My Food Journey Part 3: Lessons from the Farm
Before I ever worked on a farm, I met farming through a restaurant.
I was working in a vegan restaurant (Envie), when the restaurant built a relationship with Abundant Acres Farm to grow crops specifically for us. We used a lot of vegetables… especially kale. One of our most popular dishes was a kale Caesar salad, and we probably sold fifty or more a day. That kind of demand meant we needed a farmer we trusted.
One day, when the restaurant was closed, the whole staff went out to the farm. That was the first time I really visited a farm. Not as a tourist, not for a cute afternoon, but as someone stepping into the place where the food actually begins.
At the time, I didn’t know how important that day would become.
Later that year, after quitting my job at Envie and going through a bit of a hard time personally, I reached back out to the farm and ended up working there. For 6 months, I spent three days a week on the farm, and selling veggies for them at the Saturday Farmers Market.
The first and most obvious lesson: farming is hard. Early mornings. Long days. Dirt under my nails. The work was physically, relentlessly, uncompromisingly hard.
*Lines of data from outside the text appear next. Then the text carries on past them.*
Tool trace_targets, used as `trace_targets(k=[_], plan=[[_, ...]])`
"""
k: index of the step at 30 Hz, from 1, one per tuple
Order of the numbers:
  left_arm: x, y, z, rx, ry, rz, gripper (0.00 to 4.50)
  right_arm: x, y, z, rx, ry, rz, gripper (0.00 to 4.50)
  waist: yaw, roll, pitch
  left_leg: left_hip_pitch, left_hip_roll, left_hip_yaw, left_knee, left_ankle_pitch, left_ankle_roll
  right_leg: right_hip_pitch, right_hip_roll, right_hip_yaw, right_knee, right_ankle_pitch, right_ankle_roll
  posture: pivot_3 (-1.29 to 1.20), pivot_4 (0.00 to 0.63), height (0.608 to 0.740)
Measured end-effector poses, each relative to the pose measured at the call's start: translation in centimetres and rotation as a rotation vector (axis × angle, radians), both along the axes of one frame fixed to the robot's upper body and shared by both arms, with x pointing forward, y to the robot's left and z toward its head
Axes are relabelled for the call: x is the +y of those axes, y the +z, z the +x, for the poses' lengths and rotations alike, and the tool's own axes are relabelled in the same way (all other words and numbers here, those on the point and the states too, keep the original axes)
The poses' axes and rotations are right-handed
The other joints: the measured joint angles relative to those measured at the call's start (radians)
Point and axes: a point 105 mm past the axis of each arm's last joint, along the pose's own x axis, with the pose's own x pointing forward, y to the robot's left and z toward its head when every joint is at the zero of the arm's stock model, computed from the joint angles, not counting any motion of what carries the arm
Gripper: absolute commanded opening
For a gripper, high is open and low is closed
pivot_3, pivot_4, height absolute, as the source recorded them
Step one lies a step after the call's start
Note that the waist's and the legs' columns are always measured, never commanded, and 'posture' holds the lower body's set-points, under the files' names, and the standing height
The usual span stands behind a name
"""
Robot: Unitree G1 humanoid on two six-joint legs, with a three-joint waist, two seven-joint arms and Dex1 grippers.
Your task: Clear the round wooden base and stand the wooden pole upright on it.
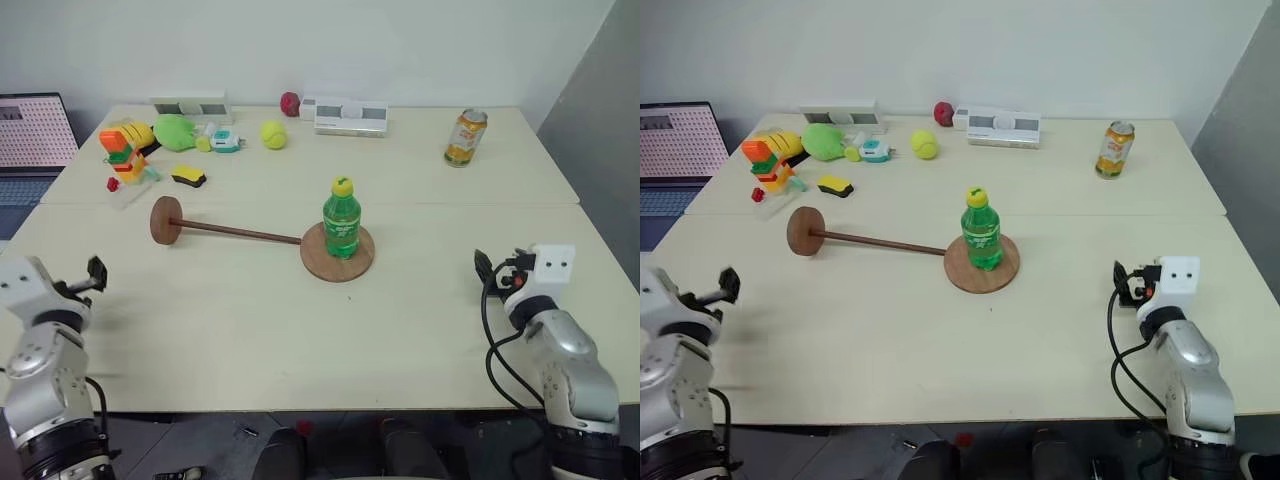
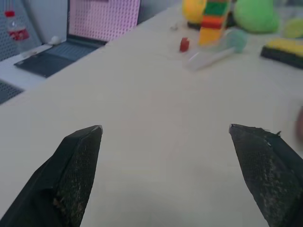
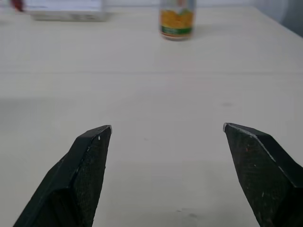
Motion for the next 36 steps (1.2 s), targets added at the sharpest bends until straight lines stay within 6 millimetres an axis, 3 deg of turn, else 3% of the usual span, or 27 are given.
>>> trace_targets(k=[4,6,9,13,19,26,30,36], plan=[[-5.5,6.2,1.2,-0.123,-0.330,0.100,4.50,3.9,2.6,0.2,0.017,0.298,0.023,3.96,0.001,0.000,0.000,0.000,-0.001,0.000,0.000,0.000,0.000,0.001,0.000,0.000,-0.001,0.000,0.000,0.00,0.150,0.740],[-9.3,7.8,1.3,-0.119,-0.524,0.172,4.50,5.7,3.9,0.1,0.027,0.434,0.040,3.96,-0.001,0.000,0.000,0.000,-0.001,0.000,0.000,0.000,0.000,0.001,0.000,0.000,-0.002,0.000,0.000,0.00,0.150,0.740],[-14.7,7.7,1.0,-0.062,-0.812,0.238,4.50,8.2,6.3,0.2,0.021,0.623,0.061,3.96,-0.004,0.001,0.001,0.000,-0.001,0.001,0.000,0.000,0.000,0.000,0.001,0.000,-0.001,0.000,0.000,0.00,0.150,0.740],[-18.9,6.5,0.0,0.018,-1.075,0.222,4.50,10.1,7.8,1.8,0.021,0.717,0.084,3.96,-0.012,0.001,0.001,0.000,0.000,0.000,0.000,0.000,0.000,0.000,0.002,0.000,-0.001,0.000,0.000,0.00,0.150,0.740],[-20.6,6.6,-1.4,0.077,-1.253,0.254,4.50,13.1,8.6,2.9,0.024,0.823,0.116,3.96,-0.012,0.001,0.002,-0.001,0.000,0.000,-0.001,0.000,0.000,-0.001,0.001,0.000,-0.002,0.000,0.000,0.00,0.150,0.740],[-21.2,6.2,-1.7,0.107,-1.294,0.261,4.50,16.4,7.9,4.6,0.009,0.857,0.088,3.96,-0.014,0.001,0.002,-0.001,0.000,0.000,-0.001,0.000,0.000,-0.002,0.001,0.000,-0.001,0.000,0.000,0.00,0.150,0.740],[-21.3,6.2,-1.7,0.102,-1.284,0.268,4.50,17.1,7.0,5.3,0.014,0.862,0.082,3.96,-0.016,0.001,0.002,-0.002,0.000,0.000,-0.001,0.000,0.000,-0.002,0.001,0.000,-0.001,0.000,0.000,0.00,0.150,0.740],[-21.5,6.1,-1.7,0.092,-1.274,0.260,4.50,18.2,7.4,5.6,-0.006,0.897,0.053,3.96,-0.020,0.002,0.002,-0.002,0.000,0.001,-0.001,0.000,0.000,-0.003,0.001,0.000,-0.001,0.000,0.000,0.00,0.150,0.740]])
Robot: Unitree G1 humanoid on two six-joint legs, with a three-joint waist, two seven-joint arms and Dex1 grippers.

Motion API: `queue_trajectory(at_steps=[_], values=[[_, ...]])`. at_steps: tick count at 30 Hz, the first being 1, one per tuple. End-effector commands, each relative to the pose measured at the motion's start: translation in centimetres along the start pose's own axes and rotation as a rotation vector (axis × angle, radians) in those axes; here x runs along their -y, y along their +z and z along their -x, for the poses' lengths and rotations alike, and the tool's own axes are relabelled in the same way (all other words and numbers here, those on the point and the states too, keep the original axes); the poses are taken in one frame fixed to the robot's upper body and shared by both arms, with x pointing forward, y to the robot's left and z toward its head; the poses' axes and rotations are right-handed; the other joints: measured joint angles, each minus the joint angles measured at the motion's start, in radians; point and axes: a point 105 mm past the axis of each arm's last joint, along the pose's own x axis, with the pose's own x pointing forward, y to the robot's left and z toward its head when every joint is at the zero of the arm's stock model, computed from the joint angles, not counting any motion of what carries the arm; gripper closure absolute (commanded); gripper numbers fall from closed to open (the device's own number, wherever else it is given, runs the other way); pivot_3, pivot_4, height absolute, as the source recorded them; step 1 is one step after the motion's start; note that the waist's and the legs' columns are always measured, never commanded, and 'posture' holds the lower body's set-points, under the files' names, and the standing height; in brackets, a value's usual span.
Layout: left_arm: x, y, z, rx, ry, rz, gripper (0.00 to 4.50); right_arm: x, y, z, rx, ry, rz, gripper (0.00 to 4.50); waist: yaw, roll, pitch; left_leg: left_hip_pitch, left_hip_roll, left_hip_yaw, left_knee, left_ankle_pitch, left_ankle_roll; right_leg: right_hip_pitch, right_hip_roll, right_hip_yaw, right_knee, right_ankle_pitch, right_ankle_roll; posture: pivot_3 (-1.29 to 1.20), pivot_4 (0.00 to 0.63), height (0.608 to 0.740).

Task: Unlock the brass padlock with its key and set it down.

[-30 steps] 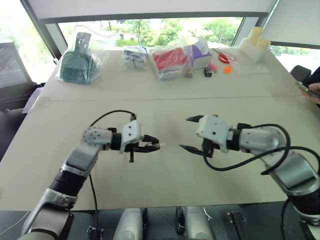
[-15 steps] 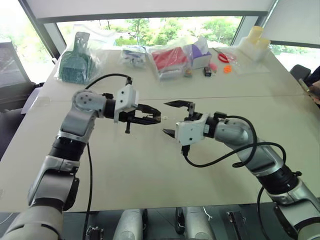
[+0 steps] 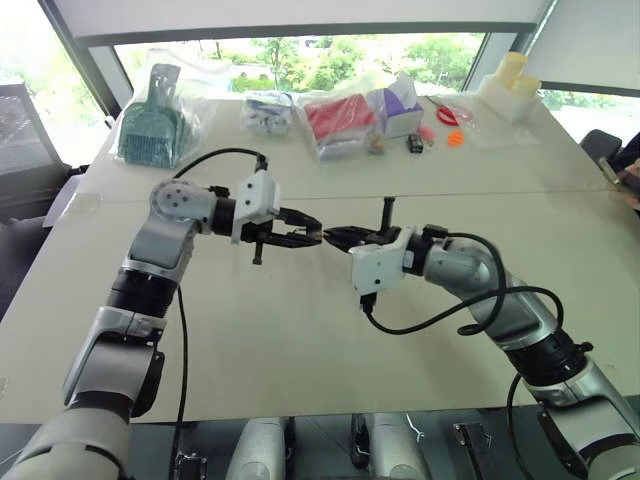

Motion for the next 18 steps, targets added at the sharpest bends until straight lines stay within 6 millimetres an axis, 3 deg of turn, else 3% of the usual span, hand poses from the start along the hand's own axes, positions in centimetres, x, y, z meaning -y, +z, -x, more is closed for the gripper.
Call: queue_trajectory(at_steps=[1, 6, 15, 18], values=[[-0.4, 0.9, 0.1, 0.003, -0.003, -0.060, 3.83, 1.7, 0.7, 0.3, 0.025, -0.060, 0.034, 4.43, 0.000, 0.000, 0.000, 0.000, 0.000, 0.000, 0.000, 0.000, 0.000, 0.000, 0.000, 0.000, 0.000, 0.000, 0.000, 0.00, 0.150, 0.740], [-0.5, 1.4, -0.2, 0.001, 0.007, -0.164, 3.83, 1.4, 0.6, 0.1, 0.037, -0.031, -0.044, 4.43, 0.000, 0.000, 0.000, 0.000, 0.000, 0.000, 0.000, 0.000, 0.000, 0.000, 0.000, 0.000, 0.000, 0.000, 0.000, 0.00, 0.150, 0.740], [0.2, 2.1, -0.8, 0.002, -0.022, -0.553, 3.83, 1.7, 0.9, 0.0, 0.079, 0.107, -0.318, 4.43, 0.001, 0.000, 0.000, 0.000, 0.000, 0.000, 0.000, 0.000, 0.000, 0.000, 0.000, 0.000, 0.000, 0.000, 0.000, 0.00, 0.150, 0.740], [-0.1, 2.1, -0.8, 0.008, -0.010, -0.560, 3.83, 2.2, 1.3, 0.1, 0.098, 0.106, -0.340, 4.43, 0.001, 0.000, 0.000, 0.000, 0.000, 0.000, 0.000, 0.000, 0.000, 0.000, 0.000, 0.000, 0.000, 0.000, 0.000, 0.00, 0.150, 0.740]])
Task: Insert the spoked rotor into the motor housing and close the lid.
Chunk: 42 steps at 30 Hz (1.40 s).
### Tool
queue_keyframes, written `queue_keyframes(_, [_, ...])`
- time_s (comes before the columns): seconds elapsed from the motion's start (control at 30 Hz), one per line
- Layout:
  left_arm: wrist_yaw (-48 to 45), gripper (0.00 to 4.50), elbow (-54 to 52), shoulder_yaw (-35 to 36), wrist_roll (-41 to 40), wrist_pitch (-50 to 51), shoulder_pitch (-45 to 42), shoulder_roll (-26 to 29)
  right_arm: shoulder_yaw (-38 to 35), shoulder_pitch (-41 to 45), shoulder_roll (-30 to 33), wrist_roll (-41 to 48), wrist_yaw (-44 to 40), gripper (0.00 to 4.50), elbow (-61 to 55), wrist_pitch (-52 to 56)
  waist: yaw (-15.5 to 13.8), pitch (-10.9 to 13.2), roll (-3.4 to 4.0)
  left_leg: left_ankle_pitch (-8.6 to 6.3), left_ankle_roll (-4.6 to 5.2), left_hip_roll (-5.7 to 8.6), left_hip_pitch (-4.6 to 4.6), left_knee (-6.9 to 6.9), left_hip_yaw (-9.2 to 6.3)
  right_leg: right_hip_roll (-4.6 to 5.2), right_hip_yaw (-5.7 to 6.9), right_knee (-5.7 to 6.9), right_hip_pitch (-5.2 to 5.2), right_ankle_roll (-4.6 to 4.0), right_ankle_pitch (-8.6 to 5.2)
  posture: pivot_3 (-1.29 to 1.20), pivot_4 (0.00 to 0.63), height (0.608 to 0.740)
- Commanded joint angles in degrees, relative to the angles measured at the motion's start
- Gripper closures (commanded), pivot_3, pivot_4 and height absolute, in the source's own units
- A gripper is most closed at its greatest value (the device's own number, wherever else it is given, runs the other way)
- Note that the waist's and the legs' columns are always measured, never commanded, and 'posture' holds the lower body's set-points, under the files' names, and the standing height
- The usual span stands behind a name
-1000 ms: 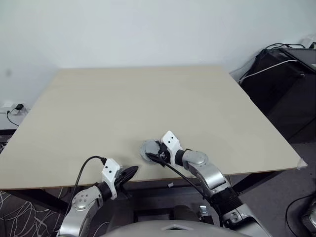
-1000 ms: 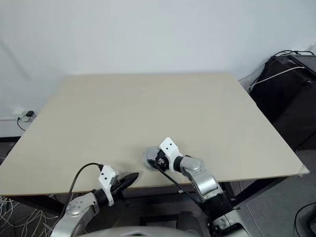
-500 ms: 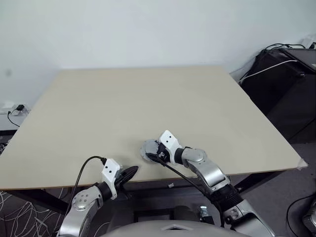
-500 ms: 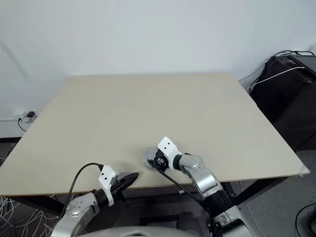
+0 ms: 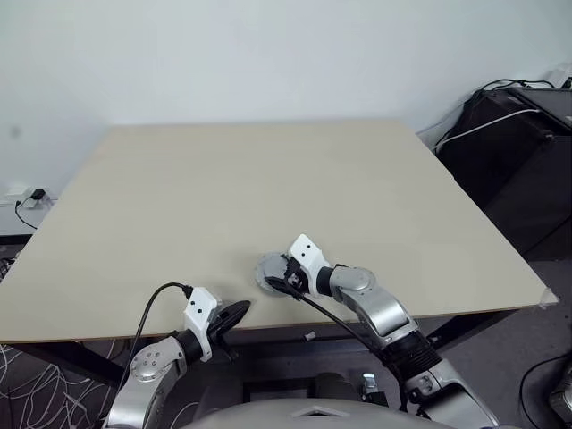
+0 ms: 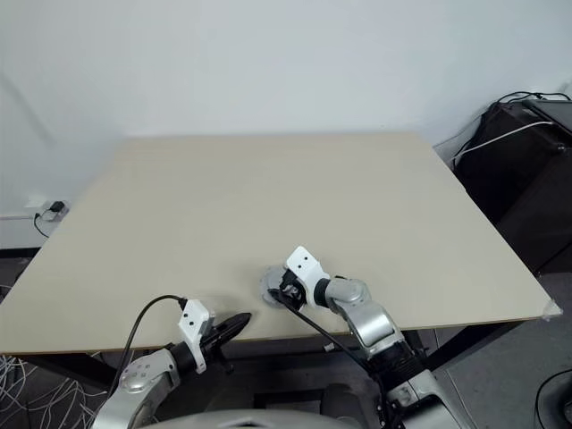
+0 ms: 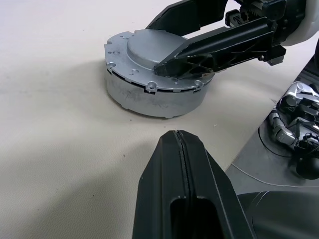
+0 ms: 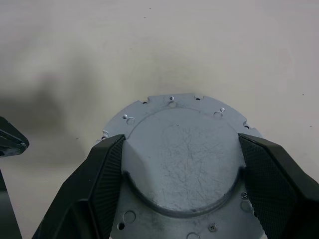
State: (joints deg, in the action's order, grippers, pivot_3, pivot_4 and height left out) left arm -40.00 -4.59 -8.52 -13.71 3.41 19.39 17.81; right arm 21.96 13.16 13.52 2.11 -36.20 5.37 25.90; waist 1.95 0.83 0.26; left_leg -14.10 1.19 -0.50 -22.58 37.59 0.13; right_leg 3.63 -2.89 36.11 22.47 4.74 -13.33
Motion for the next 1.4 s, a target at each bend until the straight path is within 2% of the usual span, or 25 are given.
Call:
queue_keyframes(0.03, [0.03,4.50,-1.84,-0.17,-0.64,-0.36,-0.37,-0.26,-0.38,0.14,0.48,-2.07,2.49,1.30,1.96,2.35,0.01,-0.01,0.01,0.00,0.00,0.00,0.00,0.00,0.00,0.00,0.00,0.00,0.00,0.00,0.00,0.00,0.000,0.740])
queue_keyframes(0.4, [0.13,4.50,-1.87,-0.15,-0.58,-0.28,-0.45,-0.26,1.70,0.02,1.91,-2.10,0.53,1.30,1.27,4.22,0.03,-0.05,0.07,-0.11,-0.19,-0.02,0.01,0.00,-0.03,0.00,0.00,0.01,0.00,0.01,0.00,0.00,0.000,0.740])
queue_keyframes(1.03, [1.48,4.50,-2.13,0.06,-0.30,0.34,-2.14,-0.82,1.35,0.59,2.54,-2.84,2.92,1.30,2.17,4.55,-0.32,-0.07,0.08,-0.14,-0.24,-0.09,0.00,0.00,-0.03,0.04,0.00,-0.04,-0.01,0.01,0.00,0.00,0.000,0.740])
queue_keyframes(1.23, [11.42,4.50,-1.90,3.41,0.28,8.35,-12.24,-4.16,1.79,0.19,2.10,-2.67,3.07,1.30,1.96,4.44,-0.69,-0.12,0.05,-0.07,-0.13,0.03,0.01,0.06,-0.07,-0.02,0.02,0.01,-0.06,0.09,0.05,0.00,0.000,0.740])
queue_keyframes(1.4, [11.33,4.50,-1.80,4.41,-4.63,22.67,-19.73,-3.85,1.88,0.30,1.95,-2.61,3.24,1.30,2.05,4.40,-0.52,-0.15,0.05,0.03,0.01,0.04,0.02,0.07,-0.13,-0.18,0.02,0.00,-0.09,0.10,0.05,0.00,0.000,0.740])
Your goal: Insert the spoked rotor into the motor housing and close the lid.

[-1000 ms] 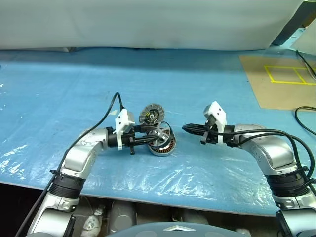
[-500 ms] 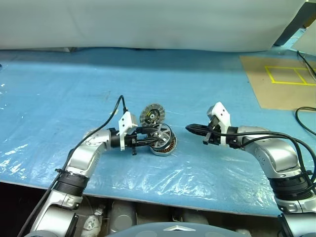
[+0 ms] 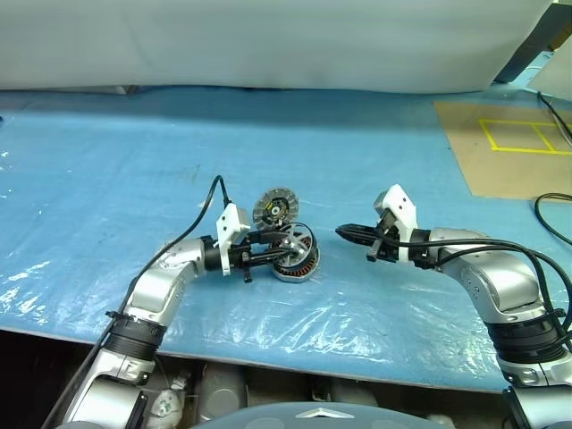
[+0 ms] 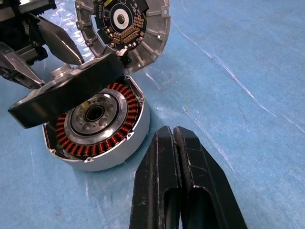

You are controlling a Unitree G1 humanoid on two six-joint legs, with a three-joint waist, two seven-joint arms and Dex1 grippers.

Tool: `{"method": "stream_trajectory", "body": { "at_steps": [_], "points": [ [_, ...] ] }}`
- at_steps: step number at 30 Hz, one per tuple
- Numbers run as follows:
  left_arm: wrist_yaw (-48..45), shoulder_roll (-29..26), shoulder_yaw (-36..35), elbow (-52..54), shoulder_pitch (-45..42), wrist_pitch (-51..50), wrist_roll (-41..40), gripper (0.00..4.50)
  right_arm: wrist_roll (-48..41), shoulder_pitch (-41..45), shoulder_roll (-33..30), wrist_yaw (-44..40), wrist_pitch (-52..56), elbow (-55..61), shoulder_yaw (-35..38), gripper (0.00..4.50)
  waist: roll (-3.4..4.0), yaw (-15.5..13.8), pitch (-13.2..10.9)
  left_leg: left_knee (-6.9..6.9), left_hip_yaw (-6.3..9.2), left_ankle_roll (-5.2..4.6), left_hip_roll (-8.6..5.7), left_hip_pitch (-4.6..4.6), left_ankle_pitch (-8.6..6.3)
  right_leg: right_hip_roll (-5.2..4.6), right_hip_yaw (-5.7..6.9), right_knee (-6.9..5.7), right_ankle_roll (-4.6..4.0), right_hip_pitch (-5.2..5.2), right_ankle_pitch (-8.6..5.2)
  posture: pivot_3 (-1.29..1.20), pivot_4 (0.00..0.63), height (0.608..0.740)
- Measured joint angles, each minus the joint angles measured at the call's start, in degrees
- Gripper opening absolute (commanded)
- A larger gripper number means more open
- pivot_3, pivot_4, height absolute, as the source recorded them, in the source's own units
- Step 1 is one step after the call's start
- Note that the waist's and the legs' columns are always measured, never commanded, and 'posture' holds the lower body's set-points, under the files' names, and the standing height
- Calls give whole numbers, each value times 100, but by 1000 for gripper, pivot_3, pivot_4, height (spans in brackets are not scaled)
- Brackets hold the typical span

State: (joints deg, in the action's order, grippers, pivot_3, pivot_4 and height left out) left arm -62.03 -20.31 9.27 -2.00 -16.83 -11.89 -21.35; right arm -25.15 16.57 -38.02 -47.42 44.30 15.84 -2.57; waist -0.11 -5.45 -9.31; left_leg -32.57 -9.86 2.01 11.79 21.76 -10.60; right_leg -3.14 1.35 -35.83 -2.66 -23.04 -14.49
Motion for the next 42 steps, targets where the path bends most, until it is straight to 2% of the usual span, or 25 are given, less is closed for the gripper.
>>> {"method": "stream_trajectory", "body": {
  "at_steps": [22,37,42],
  "points": [
    [355,-160,-1,471,111,-337,10,1334,76,30,-5,-52,-7,-44,-58,0,0,2,0,-3,0,0,0,0,0,0,-1,0,-1,0,0,0,150,740],
    [231,-140,40,238,146,-41,111,1334,149,27,-1,-24,-21,-83,-96,0,1,2,0,-5,0,-1,0,-1,0,0,-1,-1,0,2,0,0,150,740],
    [118,-261,108,208,150,-33,135,2931,164,26,-1,-23,-23,-96,-104,0,1,3,1,-5,0,-1,0,-2,0,0,-1,-2,0,2,0,0,150,740]
  ]
}}
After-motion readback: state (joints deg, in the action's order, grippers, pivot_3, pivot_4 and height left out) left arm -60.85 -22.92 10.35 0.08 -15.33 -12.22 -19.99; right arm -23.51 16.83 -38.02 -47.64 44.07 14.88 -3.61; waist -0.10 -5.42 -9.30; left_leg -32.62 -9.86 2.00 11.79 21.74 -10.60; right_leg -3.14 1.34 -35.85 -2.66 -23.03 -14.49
You’re crouched over for hours. Bent at the waist. Kneeling in the dirt. Rocks slipping into your boots. Repetitive motions that don’t feel like much at first but add up fast. You wake up before sunrise every day, gather as a team for coffee and breakfast, go over the plan, and then you’re in the field as the light comes up. It’s demanding in a way that’s difficult to explain unless you’ve done it.
My first time on a farm, planting thousands of kale seedlings
One memory in particular has stayed with me.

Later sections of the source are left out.